Televised party leader debates: get your worms at the ready

The “worm” is an instant poll tracker which wriggles across people’s TV screens, showing the net negative or positive reaction of a small group of the public to what is happening on screen. Running a worm across a politician’s speech or a debate between politicians has become a not uncommon feature of political coverage across many democracies.

The worm has even occasionally surfaced in the UK – so will it surface again for our TV party leader debates at the general election? And will worms offer a chance for Channel 4 to repeat an Australian trick and put one over the other channels who have excluded it from the debates?
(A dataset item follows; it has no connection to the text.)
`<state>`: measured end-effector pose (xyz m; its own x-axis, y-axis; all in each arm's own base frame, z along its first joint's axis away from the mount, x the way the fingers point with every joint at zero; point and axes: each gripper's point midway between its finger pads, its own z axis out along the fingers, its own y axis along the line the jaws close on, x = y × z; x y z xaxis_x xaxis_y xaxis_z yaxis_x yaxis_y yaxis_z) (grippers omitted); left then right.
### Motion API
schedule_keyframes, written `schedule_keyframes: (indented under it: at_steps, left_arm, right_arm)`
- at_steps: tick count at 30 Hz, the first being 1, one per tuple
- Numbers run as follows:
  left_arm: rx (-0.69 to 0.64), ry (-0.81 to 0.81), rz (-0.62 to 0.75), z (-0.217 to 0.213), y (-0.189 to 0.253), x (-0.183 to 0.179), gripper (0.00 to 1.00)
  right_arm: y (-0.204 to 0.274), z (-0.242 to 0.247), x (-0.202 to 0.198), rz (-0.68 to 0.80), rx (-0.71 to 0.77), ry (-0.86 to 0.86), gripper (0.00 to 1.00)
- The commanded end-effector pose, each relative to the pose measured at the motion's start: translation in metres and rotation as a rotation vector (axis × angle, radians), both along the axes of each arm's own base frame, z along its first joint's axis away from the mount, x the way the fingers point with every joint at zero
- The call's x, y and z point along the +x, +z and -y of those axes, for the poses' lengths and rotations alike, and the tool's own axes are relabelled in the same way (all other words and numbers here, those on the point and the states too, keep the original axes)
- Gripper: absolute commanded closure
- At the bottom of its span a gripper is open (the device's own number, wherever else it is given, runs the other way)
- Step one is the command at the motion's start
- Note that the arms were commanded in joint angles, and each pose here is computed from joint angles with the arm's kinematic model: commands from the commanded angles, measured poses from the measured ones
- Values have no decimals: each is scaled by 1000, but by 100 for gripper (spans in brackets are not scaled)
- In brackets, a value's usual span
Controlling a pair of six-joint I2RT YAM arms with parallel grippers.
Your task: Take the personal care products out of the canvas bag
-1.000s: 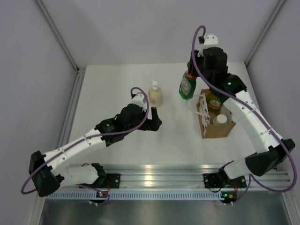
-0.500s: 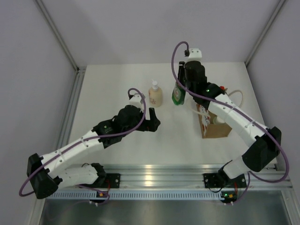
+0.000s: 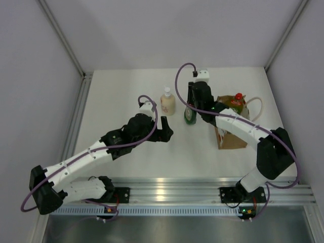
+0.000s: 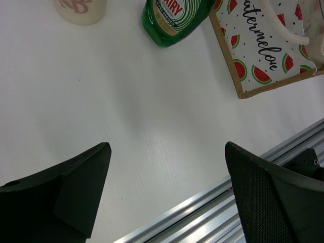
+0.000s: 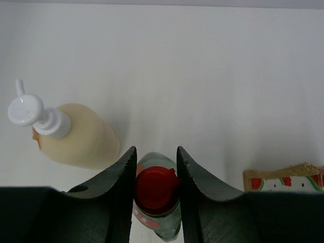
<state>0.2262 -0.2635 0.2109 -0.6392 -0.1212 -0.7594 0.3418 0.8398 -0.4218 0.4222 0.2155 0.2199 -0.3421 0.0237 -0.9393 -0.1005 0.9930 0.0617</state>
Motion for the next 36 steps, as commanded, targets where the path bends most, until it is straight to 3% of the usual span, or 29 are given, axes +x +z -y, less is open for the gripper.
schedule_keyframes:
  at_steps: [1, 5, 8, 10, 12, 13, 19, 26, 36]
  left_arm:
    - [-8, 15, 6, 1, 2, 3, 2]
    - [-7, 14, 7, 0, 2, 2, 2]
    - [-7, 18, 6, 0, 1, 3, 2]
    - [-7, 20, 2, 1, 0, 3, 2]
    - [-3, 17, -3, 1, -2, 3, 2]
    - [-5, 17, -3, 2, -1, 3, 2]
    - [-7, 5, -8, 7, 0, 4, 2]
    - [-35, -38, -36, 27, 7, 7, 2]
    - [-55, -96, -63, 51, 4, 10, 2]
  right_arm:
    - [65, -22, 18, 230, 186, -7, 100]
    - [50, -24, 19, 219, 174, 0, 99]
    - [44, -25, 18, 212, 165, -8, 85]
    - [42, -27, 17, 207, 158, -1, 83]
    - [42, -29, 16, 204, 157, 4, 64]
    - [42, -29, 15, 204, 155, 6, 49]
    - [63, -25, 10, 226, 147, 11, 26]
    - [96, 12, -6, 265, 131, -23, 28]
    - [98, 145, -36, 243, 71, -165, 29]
Known in the US as dial groups (because a group of people is each given a dial to twist towards positive or negative), worms have often been the cause of controversy there. Joe Klein in Politics Lost recounts how badly they got the 2000 Bush-Gore debates wrong:

The first debate was a classic example of the perils of dial groups. “The dials were terrific for us,” [Gore Press Secretary] Lehane recalled. “You could hear the guy who kept track of the machine calling out the numbers – 92, 78, 88 – fabulous numbers every time Gore spoke. Shrum and some of the other folks were, like, ‘The election’s over. We’re cleaning his clock.’ I had my doubts. I just smelled the arrogance thing happening.’

He was right about the smell – because the post debate reaction was highly critical of Gore for perceived arrogance. His campaign did anything but soar to victory after the debate.

One reason for the worm’s fallibility is that it only captures of the moment reaction. As Klein also wrote of another occasion,

If anything negative was said, the dials would plummet. This was, of course, computerized hokum: people might not like a negative message, but that didn’t mean they wouldn’t remember it and act on it. The dials could catch momentary reactions but not overall impressions.

However, the worm is great fun to watch – and there will be great temptation for one TV channel to put a worm on its coverage in order to get viewers to come to its channel. With the news so far that the footage from two of the three debates (BBC and Sky, but not ITV) being immediately available to other broadcasters, a broadcaster excluded from the debates could take the footage, add a worm and get the audience coming to it.

Indeed, this is exactly what happened in the last Australian federal elections, where one channel added a worm – to great controversy, with its footage being pulled part way through the live debate before being hurriedly restored from another source.

What chance Channel 4 or someone else trying the same here?